Arjun recordó lo extrañas que le habían parecido aquellas palabras en los reticentes labios del oficial y lo cerca que estuvo de burlarse de ellas. Era como si en aquellas historias «la tropa» sólo fuese una abstracción, una colectividad sin rostro aprisionada en una infancia permanente: malhumorada, imprevisible, fantásticamente valerosa, desesperadamente leal, con tendencia a extraordinarios excesos de emoción. Sin embargo, era cierto que para él también había veces en que los atributos de aquella colectividad sin rostro —«la tropa»— se fundían en los rasgos de un soldado concreto: Kishan Singh; que los lazos establecidos entre ellos dos eran verdaderamente una especie de amor. Resultaba imposible adivinar cuánto de todo eso era cosa de Kishan Singh y cuánto se debía a la peculiar proximidad impuesta por las circunstancias; ¿o se trataba, quizá, de algo completamente distinto, de que Kishan Singh, en su propia individualidad, se había convertido en algo superior a sí mismo: en un pueblo, en un país, en una historia, en un espejo en el que Arjun viese reflejos de sí mismo?
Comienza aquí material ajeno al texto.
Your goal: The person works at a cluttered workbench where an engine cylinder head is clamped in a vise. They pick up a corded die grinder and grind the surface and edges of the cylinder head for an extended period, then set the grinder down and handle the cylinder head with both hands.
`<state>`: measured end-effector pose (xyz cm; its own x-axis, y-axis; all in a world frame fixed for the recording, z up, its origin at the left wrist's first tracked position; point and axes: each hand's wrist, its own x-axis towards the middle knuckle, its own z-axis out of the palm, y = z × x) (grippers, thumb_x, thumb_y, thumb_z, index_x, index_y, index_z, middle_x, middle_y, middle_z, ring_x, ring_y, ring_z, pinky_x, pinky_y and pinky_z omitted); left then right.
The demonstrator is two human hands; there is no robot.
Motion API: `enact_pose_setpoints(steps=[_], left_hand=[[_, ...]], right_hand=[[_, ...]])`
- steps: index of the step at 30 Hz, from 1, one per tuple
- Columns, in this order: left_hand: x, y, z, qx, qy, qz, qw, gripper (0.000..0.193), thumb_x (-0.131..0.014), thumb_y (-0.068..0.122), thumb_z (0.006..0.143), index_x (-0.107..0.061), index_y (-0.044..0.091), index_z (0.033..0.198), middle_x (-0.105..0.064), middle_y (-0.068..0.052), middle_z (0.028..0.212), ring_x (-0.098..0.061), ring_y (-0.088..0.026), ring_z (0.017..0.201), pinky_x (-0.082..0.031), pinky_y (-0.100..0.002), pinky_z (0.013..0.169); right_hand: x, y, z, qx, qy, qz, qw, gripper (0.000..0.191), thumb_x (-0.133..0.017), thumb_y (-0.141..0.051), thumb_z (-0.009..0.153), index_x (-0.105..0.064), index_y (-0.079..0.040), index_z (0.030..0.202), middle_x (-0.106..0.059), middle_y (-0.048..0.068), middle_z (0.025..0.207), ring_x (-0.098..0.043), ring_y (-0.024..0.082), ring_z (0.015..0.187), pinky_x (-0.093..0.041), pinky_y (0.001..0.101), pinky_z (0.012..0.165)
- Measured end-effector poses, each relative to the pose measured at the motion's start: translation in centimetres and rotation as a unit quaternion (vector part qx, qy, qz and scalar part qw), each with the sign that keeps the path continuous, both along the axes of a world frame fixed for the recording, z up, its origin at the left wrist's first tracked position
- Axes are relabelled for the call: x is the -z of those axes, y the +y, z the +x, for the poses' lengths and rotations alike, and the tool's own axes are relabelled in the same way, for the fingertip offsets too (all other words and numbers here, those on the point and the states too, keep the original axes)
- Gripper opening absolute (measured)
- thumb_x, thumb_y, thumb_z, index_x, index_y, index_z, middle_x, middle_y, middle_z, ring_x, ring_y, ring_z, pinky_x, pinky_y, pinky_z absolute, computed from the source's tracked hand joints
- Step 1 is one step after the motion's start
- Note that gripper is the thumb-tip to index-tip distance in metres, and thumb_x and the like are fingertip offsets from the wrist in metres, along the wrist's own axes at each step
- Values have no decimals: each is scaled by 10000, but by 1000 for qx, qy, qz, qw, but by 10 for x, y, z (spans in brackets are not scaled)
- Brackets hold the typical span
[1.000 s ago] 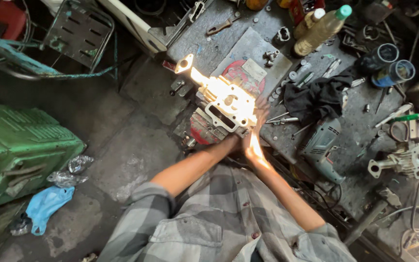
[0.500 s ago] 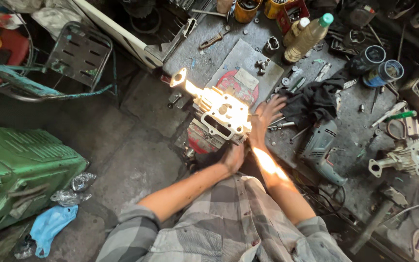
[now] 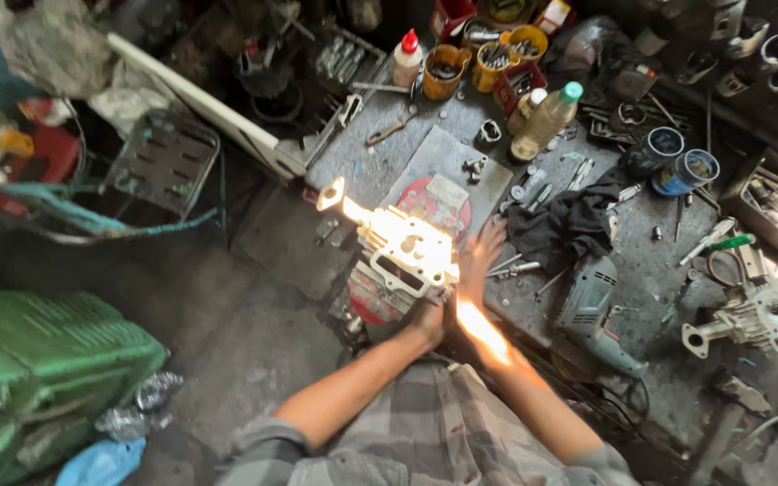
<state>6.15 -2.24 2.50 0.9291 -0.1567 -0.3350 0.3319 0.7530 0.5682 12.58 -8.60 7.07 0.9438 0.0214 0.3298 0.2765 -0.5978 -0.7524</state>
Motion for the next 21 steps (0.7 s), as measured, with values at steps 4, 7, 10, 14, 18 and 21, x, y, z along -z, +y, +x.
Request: enact_pose_setpoints(steps=[4,7,10,14,18,21], left_hand=[[-2,7,9,68,-39,-28,997,399,-386,295,1066,-589,89,1341,-633,-46,1299,-559,-174,1177,-466,-296,1046],[-2,11,-7,221,-95,649,722,408,-391,346,1090,-595,97,1340,-639,-62,1282,-563,-188,1164,-478,-302,1045],[-1,5,-6,34,-18,101,994,449,-382,355,1074,-521,92,1410,-558,-48,1389,-496,-175,1266,-406,-299,1107],[2,-3,16,45,-55,-100,992,469,-397,341,1065,-475,80,1446,-513,-50,1450,-463,-185,1322,-377,-334,1145],[5,-6,12,-10,-55,-111,992,501,-412,327,1055,-429,67,1483,-468,-52,1511,-429,-195,1378,-347,-369,1183],[4,-4,6,-27,-28,-56,998,513,-413,351,1075,-429,41,1484,-476,-77,1505,-431,-208,1388,-344,-374,1191]], right_hand=[[3,2,-5,-36,104,113,988,639,-168,-427,1091,-176,-107,1645,-9,225,1757,78,376,1635,59,519,1301],[-2,3,0,27,165,98,981,707,-219,-467,1093,-22,-74,1647,122,229,1712,185,390,1582,130,551,1237],[-7,1,3,60,35,7,998,795,-238,-556,1089,-27,-45,1660,128,222,1722,189,401,1580,133,556,1243],[-8,1,-8,-4,148,105,983,805,-234,-549,1022,-51,-73,1644,137,216,1709,167,394,1558,80,544,1222],[-3,1,-5,24,168,88,982,806,-234,-523,1026,-26,-34,1632,126,237,1709,179,416,1552,92,565,1215],[0,0,0,86,54,32,994,776,-217,-502,1077,-29,3,1635,76,259,1717,134,424,1593,92,574,1255]])
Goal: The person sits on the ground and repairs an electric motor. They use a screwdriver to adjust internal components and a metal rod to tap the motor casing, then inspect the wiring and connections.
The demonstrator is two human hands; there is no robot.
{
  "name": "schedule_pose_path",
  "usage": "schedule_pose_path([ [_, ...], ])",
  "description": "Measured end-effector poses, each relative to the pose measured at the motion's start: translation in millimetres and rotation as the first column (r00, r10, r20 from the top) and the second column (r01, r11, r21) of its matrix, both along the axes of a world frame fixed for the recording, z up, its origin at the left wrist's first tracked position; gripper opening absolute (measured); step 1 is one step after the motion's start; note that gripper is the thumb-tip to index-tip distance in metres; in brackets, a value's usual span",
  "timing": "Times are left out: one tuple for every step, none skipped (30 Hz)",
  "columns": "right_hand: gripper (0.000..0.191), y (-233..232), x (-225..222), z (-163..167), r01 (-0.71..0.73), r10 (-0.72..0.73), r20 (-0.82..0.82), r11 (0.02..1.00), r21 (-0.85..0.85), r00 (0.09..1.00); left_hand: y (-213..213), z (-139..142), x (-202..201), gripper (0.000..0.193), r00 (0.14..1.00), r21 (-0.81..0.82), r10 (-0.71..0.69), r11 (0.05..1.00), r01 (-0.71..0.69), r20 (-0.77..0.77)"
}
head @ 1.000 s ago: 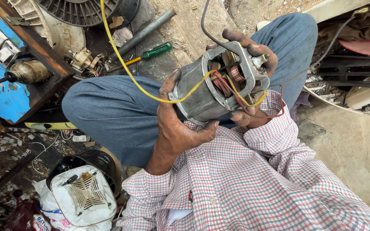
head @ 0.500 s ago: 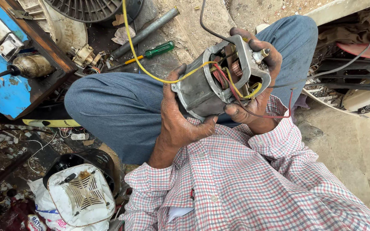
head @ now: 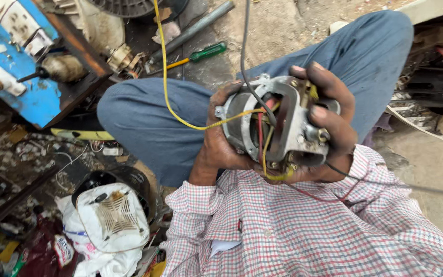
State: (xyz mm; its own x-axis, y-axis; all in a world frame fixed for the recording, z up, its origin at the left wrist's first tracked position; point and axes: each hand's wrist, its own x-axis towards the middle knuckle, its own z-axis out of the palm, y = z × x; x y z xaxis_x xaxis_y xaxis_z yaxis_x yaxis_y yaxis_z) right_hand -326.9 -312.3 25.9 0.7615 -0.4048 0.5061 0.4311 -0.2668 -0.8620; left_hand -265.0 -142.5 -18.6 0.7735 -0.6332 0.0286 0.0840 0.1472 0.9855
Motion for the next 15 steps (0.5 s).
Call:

Por un extraño momento, Arjun se vio en el sitio de Kishan Singh: de ordenanza, arrodillado frente a un oficial de esmoquin, sacándole brillo a los zapatos, metiéndole la mano en los pantalones para colocarle la camisa, comprobando si tenía la bragueta bien abrochada, alzando la vista de sus pies separados, solicitando amparo. Hizo rechinar los dientes.